In [None]:
%cd ..
%load_ext autoreload
%autoreload 2

In [None]:
from ipywidgets import interact_manual

In [None]:
from policy_iteration_probabilistic import *

In this example, we try to find the optimal policy in a windy gridworld. We also study the effect of rewards on how the optimal policy behaves at the probabilisitc state i.e. cell (1, 2).

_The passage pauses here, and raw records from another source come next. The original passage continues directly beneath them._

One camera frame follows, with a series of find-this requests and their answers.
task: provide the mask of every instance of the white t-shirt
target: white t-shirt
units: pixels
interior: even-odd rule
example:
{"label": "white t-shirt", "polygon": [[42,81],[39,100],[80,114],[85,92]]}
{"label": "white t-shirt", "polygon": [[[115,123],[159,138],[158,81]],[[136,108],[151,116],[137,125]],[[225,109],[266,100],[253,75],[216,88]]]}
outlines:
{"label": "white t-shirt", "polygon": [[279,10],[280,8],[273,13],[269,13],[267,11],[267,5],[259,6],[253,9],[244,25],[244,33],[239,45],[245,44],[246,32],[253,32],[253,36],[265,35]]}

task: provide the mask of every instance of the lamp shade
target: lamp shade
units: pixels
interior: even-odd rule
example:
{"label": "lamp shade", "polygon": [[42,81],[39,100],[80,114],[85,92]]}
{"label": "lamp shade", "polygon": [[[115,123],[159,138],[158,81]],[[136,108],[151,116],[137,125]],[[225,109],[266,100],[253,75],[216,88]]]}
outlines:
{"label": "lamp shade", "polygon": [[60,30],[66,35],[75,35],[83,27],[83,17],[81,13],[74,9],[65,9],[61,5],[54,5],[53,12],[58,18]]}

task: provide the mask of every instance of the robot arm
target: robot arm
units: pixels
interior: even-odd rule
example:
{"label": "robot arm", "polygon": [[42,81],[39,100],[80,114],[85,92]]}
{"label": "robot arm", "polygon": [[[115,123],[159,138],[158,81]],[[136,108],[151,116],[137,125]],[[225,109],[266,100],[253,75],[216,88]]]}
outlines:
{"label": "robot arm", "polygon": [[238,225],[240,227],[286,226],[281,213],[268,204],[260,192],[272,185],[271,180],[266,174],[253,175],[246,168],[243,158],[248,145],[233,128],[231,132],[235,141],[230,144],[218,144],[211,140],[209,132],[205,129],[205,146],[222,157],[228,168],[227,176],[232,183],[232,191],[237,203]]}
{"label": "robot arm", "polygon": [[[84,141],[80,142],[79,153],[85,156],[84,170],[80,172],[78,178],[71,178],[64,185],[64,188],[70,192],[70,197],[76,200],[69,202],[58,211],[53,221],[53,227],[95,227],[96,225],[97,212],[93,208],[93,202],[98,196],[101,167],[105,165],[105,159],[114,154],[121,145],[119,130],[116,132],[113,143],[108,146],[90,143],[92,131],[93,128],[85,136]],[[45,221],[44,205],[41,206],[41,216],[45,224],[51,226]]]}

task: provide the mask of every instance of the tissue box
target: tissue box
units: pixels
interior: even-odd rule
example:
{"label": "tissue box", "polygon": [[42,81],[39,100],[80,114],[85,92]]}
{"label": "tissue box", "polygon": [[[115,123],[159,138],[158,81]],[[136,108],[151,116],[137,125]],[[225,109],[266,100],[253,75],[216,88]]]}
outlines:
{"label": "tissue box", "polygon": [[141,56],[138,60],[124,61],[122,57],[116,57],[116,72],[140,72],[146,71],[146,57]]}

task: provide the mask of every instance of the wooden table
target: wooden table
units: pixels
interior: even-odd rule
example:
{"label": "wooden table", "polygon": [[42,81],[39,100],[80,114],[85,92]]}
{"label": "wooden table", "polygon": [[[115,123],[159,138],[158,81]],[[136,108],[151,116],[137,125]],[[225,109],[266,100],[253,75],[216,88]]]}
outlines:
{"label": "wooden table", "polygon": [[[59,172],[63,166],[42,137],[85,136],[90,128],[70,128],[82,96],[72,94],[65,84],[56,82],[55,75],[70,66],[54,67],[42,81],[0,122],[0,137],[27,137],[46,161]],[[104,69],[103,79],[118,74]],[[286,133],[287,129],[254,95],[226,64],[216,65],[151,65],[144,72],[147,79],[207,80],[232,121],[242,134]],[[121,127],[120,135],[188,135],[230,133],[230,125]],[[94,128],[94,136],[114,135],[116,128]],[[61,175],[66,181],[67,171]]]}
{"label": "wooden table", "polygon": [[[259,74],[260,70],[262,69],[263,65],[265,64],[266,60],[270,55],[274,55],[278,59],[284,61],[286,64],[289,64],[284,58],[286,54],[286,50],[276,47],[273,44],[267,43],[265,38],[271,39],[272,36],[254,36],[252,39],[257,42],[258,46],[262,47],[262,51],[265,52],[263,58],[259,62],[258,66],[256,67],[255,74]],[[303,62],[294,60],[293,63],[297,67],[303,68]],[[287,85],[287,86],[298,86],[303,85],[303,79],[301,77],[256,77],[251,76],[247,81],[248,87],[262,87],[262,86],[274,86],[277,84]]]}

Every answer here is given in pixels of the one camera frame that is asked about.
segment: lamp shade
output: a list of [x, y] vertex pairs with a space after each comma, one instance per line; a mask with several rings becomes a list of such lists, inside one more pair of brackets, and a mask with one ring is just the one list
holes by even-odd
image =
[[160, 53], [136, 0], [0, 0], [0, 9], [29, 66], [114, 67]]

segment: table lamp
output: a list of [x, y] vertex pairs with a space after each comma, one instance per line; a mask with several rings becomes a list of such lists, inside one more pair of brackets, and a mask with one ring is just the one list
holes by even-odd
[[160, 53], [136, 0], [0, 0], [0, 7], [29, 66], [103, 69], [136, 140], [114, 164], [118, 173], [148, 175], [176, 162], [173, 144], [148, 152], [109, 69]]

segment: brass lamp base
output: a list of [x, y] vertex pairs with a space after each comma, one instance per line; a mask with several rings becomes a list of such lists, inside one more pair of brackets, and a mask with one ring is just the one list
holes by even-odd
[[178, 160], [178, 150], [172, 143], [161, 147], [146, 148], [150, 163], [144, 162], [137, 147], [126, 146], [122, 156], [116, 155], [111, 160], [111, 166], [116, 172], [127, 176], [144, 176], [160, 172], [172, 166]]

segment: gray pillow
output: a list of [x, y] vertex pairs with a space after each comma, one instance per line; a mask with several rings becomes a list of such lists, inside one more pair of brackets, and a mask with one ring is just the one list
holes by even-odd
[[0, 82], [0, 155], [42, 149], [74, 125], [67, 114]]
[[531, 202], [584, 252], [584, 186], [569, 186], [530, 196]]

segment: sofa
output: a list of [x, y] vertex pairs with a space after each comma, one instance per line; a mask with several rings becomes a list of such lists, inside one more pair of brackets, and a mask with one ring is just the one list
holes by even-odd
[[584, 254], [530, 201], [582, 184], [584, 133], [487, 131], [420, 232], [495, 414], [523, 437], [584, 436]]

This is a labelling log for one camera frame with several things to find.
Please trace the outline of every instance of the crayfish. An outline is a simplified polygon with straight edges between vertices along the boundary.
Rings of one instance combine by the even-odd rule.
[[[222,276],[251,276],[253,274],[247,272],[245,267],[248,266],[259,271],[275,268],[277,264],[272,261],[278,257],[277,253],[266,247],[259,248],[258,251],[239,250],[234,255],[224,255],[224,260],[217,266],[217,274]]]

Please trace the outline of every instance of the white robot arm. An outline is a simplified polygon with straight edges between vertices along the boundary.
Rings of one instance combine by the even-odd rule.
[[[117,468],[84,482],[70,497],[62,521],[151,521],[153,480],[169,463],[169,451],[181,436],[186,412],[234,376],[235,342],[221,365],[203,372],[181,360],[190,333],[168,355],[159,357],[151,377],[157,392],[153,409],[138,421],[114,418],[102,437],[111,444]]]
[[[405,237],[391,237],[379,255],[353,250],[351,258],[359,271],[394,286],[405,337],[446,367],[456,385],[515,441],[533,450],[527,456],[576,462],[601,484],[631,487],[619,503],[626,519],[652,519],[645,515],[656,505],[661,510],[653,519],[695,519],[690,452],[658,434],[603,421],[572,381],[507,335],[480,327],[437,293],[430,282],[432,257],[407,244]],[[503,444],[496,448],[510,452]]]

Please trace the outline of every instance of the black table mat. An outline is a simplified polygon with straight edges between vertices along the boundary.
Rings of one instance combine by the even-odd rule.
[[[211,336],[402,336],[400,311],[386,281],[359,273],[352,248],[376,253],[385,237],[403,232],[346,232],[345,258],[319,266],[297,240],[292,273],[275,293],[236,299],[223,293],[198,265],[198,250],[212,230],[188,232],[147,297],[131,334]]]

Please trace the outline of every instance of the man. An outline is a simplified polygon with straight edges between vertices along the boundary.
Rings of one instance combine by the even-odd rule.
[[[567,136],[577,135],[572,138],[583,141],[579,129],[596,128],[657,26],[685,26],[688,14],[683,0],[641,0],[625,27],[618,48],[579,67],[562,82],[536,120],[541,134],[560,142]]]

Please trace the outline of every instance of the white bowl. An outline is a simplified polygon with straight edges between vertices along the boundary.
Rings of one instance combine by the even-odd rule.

The method to find the optimal policy is the same as in the [09_policy_iteration_deterministic.ipynb](./09_policy_iteration_deterministic.ipynb) notebook.

Note: 
 * the optimal policy we want to find is deterministic, only the environment is probabilistic
 * cell (0,0) is the top left corner of the grid

In [None]:
# just to be clear show the one state that has a probabilistic state transition
g = windy_grid_penalized(0)

for (current_state, action), v in g.probs.items():
    if len(v) > 1:
        for (future_state, prob) in v.items():
            r = g.rewards.get(future_state, 0)
            print(f"s: {current_state}")
            print(f"a: {action}")
            print(f"s': {future_state}")
            print(f"r: {r}")
            print(f"p(s', r | s, a): {prob}")
            print("")

So, when you are at state (1, 2), taking action 'U' is risky because there is a 50% chance that you might end up at the terminal state with a -1 reward i.e. state (1, 3).

In [None]:
def f(penalty=0):
    grid = windy_grid_penalized(penalty)

    print("the world is:")
    print_world(grid)
    print("")

    policy = create_random_policy(grid)

    solve_gridworld(grid, policy, gamma=0.9)
    
interact_manual(f, penalty=(-2, 0, 0.1))

Some interesting observations:
    
* when penalty is 0, we do not take any risk at (1, 2). We go down and around X to get the terminal state at (0, 3).
* when penalty is -2 and you are at (1, 2), we go to the terminal state with -1 reward because any movement to (0, 3) will incur a higher expected cost.
* when penalty is -0.2 and you are at (1, 2), we take a risk and go up!